Revolution and counter-revolution

At various times over the last three years I, like some other commentators on Brexit, have used the terms ‘Jacobin’ and ‘McCarthyite’ to describe some pronounced tendencies of one extreme but highly influential strand of Brexiter thinking and conduct.

Those tendencies have now become not just influential but dominant, creating a situation where the Government, which is over 40 seats short of majority, is in open warfare with both parliament and the judiciary. In the process, the role of the Queen has, for the first time in her long reign, arguably been politicised. It is a time of great danger and uncertainty with profound implications for Brexit but which go well beyond that to encompass potentially the entire way that Britain is governed, as Anthony Barnett argued in Open Democracy this week.

Historians might well question the adequacy of the Jacobin and McCarthyite labels, but they serve to reference two different but intimately linked features of the Brexit Ultras. Jacobinism denotes a willingness and even an enthusiasm to destroy anything and everything in the fanatical pursuit of the ‘revolutionary’ goal of Brexit in its supposedly purest form.  McCarthyism denotes a paranoid and ruthless quest to identify and denounce all who might be suspected of opposing that goal.

The takeover of government by such a mentality is given a particular inflection by having as its leader someone who, whilst possibly not personally of that disposition, is so totally lacking in commitment to morality or truth. Not only that, but Johnson augments the Ultras’ fanaticism with his own evident sense of privileged entitlement, as if normal rules should not apply to him. Dominic Cummings adds to this dangerous mix with his much-vaunted ‘disruptor’ status and its adolescent contempt for established institutions, including those of governance.

But there is a deeper reality here, which is that Brexit makes liars of everyone who tries to enact it, even if they are not by nature as mendacious as Johnson or as destructive as Cummings.

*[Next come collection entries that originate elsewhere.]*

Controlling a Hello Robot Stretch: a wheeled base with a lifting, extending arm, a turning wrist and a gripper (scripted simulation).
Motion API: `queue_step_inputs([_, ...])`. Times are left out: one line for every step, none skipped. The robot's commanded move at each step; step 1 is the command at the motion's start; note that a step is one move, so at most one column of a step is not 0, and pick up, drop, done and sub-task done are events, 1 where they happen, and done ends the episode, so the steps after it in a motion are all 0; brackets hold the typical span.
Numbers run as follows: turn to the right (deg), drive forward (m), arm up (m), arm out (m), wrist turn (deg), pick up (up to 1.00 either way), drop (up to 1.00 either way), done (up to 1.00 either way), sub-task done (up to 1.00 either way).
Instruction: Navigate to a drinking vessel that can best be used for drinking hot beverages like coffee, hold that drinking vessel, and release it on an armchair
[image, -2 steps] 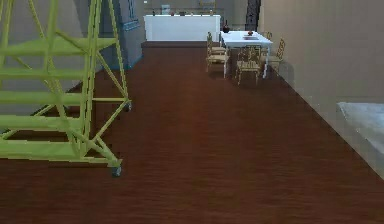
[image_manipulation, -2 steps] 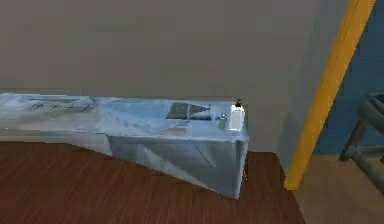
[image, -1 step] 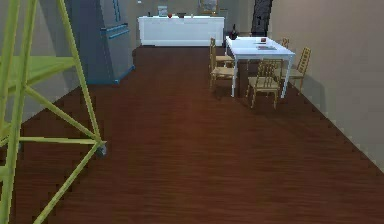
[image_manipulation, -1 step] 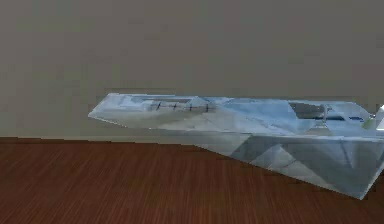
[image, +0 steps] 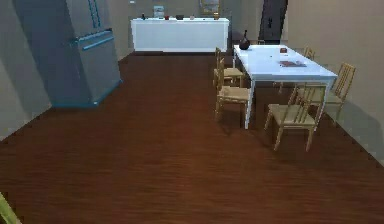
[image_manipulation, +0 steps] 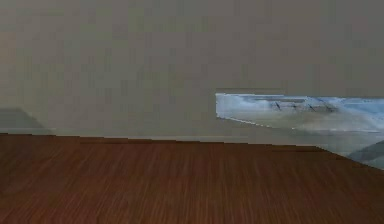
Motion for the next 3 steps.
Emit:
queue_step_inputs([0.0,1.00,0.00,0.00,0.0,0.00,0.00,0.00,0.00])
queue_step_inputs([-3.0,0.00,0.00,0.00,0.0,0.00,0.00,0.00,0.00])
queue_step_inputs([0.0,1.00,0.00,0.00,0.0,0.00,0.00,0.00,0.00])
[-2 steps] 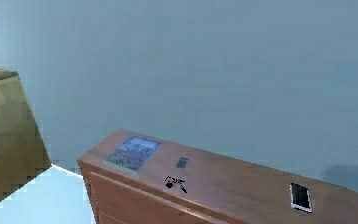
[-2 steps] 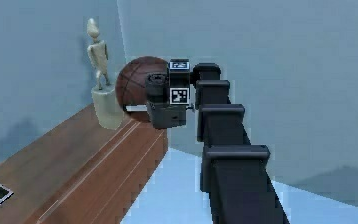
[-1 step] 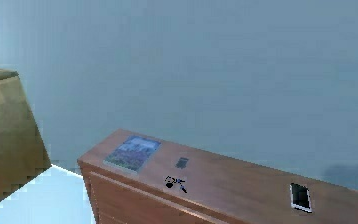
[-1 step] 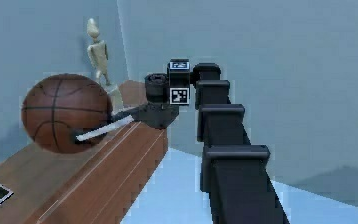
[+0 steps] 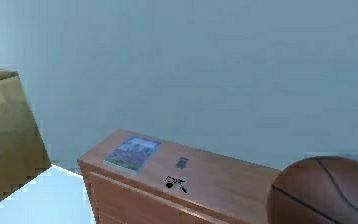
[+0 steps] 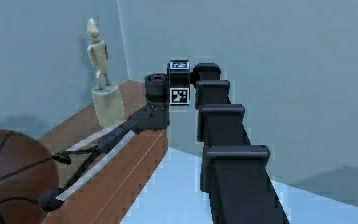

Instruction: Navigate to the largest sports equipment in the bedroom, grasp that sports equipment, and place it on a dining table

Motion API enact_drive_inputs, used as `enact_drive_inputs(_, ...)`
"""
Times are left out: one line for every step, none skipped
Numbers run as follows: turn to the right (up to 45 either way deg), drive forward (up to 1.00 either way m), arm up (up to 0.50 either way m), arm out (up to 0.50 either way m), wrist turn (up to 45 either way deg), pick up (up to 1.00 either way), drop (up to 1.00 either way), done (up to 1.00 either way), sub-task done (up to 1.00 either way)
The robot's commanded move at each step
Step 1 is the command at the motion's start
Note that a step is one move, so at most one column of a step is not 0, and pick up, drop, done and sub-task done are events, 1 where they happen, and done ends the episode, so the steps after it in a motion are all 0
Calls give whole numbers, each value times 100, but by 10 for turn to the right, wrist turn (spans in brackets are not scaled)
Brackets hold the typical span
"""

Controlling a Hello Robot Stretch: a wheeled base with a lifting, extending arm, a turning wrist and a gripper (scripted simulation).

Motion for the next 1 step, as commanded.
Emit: enact_drive_inputs(0, 0, 0, 0, -210, 0, 0, 0, 0)
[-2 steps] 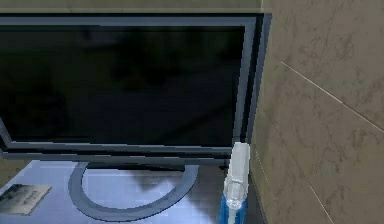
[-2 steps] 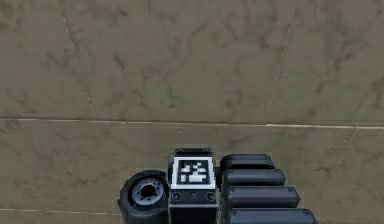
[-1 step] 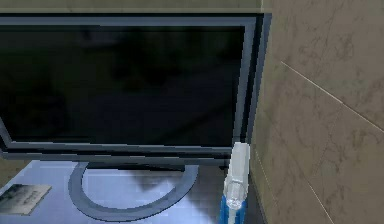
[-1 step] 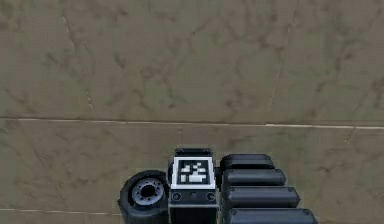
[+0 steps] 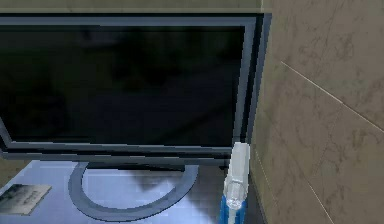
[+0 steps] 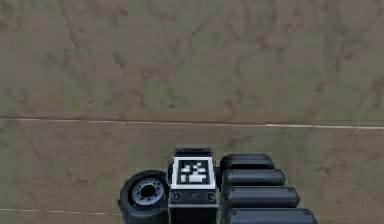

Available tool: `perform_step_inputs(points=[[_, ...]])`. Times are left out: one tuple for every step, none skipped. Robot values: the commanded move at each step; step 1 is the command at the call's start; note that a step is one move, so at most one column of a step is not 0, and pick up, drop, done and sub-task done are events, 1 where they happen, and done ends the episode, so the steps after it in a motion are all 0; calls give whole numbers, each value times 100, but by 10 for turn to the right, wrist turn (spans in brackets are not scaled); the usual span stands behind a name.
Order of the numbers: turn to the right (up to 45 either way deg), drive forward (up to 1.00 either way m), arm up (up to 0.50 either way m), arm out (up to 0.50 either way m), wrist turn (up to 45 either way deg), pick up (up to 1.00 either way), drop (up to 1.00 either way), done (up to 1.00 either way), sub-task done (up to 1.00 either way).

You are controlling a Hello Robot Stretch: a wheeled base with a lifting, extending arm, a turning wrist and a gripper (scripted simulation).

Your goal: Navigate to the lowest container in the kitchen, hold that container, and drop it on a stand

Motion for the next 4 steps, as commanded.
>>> perform_step_inputs(points=[[-450,0,0,0,0,0,0,0,0],[-450,0,0,0,0,0,0,0,0],[-450,0,0,0,0,0,0,0,0],[-30,0,0,0,0,0,0,0,0]])
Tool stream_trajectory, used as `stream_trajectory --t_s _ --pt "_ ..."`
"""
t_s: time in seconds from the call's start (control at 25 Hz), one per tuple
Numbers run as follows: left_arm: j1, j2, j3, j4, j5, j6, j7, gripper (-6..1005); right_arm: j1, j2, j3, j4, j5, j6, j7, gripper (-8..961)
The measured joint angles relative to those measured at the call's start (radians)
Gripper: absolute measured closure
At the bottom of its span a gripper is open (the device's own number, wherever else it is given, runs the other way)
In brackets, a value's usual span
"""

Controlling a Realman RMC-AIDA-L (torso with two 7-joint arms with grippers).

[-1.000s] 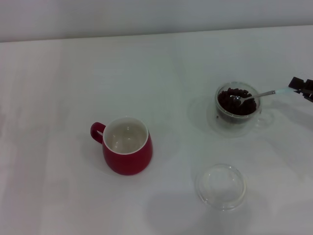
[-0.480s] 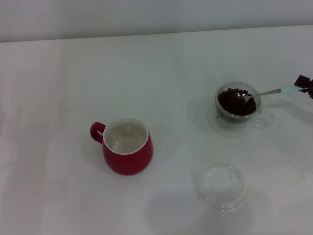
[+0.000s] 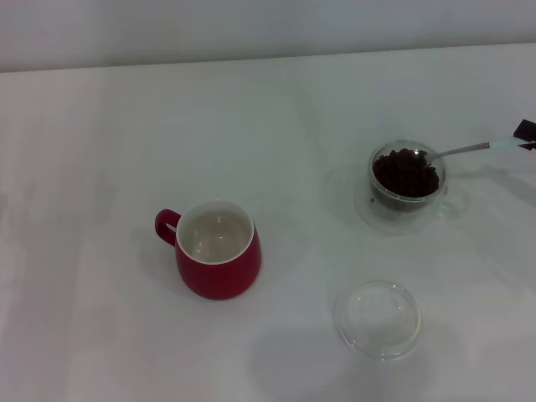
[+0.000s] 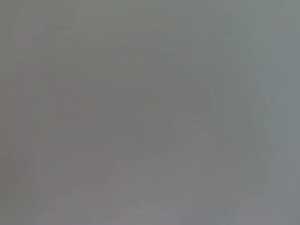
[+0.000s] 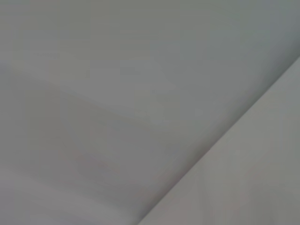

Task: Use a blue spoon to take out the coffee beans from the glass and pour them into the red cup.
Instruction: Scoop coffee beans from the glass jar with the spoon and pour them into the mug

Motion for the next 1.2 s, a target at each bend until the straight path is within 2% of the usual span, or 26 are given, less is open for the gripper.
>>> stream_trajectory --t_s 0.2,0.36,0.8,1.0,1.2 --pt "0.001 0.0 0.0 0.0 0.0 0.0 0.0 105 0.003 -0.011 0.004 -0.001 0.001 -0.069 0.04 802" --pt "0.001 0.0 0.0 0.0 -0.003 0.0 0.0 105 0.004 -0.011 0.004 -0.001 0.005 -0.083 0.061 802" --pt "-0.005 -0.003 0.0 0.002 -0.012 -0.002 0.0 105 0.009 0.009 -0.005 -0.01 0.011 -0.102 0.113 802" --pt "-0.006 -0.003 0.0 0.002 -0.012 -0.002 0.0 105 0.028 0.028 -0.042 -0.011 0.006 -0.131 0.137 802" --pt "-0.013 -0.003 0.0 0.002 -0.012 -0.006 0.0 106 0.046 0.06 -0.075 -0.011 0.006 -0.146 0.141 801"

For it derives ultimately from the lies within the Vote Leave campaign itself which, at heart, promised that Brexit could be done without negative consequences. This led May into such tortured positions on, for example, maintaining ‘frictionless trade’ whilst leaving the institutions that make that possible (£). It is still present in Johnson and the Brexiters’ underlying position that there can be an open border in Ireland whilst leaving the institutions that make that possible.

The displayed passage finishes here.